Exercise aim: Using the listing below, retype exactly the lines starting at the one with "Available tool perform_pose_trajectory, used" and ending at the one with "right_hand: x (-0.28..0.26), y", and include both.

Information given:

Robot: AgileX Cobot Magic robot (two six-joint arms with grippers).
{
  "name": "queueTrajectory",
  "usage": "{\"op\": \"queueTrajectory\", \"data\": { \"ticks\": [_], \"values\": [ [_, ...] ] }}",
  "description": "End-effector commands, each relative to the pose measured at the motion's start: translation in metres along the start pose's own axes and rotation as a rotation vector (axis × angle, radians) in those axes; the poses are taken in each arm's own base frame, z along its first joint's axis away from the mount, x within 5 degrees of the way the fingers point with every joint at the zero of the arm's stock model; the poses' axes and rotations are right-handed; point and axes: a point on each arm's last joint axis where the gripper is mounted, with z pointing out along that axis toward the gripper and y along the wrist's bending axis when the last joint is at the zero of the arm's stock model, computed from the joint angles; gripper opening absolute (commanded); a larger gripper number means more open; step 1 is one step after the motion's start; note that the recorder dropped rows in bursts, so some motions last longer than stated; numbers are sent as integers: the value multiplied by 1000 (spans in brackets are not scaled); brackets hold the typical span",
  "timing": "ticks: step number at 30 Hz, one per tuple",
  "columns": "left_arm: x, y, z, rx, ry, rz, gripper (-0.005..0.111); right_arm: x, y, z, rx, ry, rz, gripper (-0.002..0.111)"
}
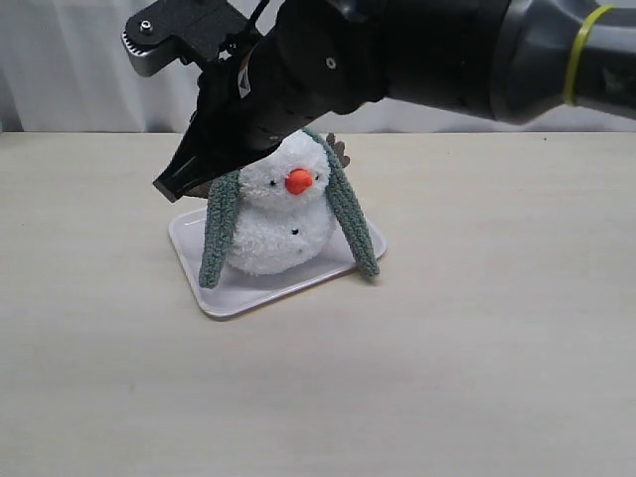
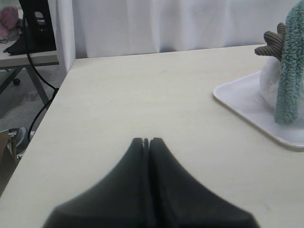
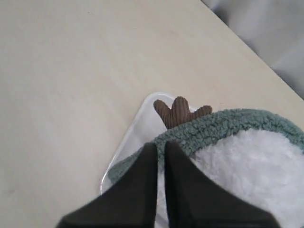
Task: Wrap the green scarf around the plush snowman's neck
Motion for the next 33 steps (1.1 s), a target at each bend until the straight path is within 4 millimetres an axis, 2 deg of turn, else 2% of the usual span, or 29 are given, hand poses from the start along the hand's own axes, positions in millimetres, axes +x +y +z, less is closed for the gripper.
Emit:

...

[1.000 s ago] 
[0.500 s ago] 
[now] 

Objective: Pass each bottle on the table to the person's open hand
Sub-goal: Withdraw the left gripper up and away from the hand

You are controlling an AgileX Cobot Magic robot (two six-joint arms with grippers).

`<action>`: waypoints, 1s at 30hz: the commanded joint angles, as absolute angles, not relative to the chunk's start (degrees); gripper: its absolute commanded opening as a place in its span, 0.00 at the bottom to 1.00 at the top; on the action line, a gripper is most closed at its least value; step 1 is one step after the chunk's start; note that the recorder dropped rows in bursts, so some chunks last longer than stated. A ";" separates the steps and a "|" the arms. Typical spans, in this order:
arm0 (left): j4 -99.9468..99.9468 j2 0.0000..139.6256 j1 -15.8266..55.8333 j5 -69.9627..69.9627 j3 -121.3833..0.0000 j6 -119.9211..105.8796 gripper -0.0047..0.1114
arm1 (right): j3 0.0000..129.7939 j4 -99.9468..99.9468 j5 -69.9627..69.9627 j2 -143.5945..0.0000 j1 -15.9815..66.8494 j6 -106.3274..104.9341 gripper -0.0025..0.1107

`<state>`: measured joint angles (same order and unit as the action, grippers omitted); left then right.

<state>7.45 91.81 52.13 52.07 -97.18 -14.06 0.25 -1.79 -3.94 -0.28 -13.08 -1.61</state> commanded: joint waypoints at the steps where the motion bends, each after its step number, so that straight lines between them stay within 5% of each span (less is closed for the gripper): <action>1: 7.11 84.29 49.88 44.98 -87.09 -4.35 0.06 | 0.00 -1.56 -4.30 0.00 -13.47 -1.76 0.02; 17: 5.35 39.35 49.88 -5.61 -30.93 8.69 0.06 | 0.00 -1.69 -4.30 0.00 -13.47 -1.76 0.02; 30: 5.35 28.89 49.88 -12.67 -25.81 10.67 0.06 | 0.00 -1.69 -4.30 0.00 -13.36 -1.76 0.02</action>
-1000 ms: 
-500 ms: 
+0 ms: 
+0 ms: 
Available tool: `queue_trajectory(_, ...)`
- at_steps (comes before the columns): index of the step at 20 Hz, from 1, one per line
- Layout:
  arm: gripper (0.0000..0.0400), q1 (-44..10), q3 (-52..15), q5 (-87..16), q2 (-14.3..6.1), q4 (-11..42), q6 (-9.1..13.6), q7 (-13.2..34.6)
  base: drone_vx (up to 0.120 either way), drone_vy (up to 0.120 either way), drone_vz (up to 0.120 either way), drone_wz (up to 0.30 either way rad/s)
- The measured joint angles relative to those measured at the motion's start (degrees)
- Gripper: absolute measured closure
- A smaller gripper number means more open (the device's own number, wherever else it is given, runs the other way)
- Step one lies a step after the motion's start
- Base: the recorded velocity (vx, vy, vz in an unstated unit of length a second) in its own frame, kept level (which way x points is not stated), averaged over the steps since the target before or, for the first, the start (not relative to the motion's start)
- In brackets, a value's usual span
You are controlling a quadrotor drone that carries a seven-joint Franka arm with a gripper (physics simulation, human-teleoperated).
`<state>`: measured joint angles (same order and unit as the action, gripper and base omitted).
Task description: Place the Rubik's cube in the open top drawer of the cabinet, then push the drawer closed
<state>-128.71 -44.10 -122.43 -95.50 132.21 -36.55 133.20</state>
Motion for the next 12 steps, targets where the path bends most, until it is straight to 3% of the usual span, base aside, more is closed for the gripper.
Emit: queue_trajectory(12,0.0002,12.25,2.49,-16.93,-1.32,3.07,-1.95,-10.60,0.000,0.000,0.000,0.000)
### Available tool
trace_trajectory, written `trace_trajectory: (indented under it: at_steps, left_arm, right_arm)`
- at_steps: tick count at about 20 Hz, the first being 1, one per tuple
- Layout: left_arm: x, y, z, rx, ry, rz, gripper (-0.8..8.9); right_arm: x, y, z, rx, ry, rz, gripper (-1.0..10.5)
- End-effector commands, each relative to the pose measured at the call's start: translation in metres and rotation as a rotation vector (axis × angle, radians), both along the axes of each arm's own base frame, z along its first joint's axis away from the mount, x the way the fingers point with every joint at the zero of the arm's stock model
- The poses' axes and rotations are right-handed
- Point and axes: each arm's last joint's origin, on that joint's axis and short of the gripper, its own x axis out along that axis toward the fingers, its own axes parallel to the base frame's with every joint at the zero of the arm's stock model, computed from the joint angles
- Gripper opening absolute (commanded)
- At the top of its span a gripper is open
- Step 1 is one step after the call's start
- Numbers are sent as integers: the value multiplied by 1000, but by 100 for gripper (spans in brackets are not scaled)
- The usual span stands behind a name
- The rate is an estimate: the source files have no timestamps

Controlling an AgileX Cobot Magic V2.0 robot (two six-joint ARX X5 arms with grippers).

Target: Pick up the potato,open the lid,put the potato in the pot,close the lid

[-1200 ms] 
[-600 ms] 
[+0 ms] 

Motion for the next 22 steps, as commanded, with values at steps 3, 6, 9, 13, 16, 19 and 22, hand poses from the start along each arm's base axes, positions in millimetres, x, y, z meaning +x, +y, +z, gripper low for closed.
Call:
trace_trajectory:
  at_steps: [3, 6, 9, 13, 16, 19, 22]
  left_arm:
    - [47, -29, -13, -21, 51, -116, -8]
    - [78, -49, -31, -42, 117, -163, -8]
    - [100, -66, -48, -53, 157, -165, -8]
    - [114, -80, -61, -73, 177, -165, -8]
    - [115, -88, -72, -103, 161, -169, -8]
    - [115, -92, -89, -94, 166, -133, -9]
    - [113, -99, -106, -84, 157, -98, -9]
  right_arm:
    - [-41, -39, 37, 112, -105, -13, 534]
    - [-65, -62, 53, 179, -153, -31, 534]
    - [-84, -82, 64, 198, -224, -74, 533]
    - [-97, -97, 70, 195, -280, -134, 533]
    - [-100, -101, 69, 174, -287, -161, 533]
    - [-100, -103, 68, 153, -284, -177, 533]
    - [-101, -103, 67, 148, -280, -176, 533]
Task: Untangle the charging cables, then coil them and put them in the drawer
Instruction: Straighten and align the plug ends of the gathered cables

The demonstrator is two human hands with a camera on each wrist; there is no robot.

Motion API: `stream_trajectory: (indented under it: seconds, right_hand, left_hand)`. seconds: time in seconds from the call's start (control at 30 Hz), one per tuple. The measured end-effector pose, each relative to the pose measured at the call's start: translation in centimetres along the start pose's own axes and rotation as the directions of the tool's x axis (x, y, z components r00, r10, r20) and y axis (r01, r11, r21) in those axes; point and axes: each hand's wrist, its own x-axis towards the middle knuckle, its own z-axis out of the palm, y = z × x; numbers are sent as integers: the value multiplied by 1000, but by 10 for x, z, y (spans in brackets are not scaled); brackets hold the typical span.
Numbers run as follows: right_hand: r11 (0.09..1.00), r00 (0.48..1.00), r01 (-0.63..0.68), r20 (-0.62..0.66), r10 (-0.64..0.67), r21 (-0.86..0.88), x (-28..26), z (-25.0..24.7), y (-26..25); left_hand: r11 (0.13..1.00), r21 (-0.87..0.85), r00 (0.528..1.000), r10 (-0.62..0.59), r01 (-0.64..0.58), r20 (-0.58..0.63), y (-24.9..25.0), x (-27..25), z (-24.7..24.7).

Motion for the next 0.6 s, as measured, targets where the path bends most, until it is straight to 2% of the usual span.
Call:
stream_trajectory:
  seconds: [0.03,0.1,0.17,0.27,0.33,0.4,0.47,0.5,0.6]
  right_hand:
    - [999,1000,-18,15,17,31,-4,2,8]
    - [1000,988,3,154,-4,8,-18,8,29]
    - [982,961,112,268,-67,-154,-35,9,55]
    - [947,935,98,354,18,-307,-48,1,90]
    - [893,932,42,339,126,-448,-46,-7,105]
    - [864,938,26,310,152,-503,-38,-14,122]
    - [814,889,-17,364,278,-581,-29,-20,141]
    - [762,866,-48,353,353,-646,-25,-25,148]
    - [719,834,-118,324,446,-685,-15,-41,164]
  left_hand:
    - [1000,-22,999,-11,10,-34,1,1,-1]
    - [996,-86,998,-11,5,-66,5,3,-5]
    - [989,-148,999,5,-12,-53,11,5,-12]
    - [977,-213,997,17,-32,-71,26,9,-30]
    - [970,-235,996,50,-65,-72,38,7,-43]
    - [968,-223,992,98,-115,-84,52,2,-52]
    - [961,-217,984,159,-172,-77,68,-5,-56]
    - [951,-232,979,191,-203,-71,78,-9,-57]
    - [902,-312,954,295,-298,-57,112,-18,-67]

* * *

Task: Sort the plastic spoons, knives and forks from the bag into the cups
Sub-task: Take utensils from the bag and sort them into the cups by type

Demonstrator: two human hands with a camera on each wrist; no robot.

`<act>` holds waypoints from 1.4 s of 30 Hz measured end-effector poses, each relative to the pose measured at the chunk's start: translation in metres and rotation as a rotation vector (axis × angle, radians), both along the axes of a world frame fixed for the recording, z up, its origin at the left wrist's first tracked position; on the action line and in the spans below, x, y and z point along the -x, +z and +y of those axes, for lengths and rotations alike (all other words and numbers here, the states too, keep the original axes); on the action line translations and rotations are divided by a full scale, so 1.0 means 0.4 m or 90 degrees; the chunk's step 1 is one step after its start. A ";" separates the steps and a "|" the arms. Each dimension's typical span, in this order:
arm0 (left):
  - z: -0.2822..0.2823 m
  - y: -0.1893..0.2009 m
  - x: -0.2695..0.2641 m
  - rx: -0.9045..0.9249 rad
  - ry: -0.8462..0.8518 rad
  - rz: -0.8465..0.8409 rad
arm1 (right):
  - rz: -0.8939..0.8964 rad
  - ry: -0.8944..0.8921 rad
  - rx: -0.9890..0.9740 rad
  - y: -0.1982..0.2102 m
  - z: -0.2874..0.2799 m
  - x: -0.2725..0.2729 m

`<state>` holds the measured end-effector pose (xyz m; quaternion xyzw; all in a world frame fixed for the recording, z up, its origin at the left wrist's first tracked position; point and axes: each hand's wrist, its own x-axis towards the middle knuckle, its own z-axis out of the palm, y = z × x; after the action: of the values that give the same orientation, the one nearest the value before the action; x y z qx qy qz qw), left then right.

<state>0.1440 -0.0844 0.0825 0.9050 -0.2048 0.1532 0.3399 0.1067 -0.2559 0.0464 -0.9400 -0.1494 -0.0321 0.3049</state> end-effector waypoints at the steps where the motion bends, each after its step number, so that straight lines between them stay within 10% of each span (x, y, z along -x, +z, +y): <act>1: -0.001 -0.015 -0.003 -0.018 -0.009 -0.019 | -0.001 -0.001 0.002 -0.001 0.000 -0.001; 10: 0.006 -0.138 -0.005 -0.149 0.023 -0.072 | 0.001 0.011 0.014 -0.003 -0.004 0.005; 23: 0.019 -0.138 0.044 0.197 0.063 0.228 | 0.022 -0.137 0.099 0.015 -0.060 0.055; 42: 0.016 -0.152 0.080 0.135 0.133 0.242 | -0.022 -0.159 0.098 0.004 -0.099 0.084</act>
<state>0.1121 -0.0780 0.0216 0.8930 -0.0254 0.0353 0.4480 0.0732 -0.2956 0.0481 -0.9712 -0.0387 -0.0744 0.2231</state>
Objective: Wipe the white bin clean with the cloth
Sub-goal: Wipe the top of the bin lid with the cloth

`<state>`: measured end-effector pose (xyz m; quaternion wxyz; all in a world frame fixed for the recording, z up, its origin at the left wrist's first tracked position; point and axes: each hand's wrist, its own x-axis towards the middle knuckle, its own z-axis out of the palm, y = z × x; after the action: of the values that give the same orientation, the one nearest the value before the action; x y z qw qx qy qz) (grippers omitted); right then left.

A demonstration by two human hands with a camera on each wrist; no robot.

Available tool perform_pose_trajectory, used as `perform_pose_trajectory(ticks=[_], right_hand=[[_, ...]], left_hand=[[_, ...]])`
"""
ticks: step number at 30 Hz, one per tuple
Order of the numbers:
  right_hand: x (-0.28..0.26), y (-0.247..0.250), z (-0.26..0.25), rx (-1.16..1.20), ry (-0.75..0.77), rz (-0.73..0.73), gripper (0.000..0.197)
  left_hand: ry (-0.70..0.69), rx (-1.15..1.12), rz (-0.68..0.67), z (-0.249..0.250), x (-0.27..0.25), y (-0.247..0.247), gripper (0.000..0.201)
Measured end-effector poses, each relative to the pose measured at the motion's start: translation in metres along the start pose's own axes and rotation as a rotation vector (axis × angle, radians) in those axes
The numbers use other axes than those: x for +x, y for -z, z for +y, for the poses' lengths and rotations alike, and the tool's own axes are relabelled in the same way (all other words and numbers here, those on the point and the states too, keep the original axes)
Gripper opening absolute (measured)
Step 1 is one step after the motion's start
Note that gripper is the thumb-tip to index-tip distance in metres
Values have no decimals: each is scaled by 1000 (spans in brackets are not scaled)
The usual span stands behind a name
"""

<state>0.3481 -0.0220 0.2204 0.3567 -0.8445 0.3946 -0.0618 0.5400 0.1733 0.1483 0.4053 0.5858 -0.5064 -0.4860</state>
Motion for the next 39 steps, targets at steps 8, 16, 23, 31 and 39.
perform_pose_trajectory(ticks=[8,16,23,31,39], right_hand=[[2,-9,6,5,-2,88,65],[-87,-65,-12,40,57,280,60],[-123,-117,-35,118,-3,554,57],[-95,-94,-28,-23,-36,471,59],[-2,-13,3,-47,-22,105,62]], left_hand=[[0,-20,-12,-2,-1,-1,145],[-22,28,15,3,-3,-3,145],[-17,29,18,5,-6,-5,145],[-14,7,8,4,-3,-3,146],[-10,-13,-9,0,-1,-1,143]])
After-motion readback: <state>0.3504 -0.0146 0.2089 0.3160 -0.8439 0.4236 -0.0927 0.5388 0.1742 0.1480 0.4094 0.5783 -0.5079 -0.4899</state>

Response to the exercise:
Available tool perform_pose_trajectory, used as `perform_pose_trajectory(ticks=[_], right_hand=[[_, ...]], left_hand=[[_, ...]])`
"""
ticks: step number at 30 Hz, one per tuple
Order of the numbers:
  right_hand: x (-0.28..0.26), y (-0.247..0.250), z (-0.26..0.25), rx (-1.16..1.20), ry (-0.75..0.77), rz (-0.73..0.73), gripper (0.000..0.197)

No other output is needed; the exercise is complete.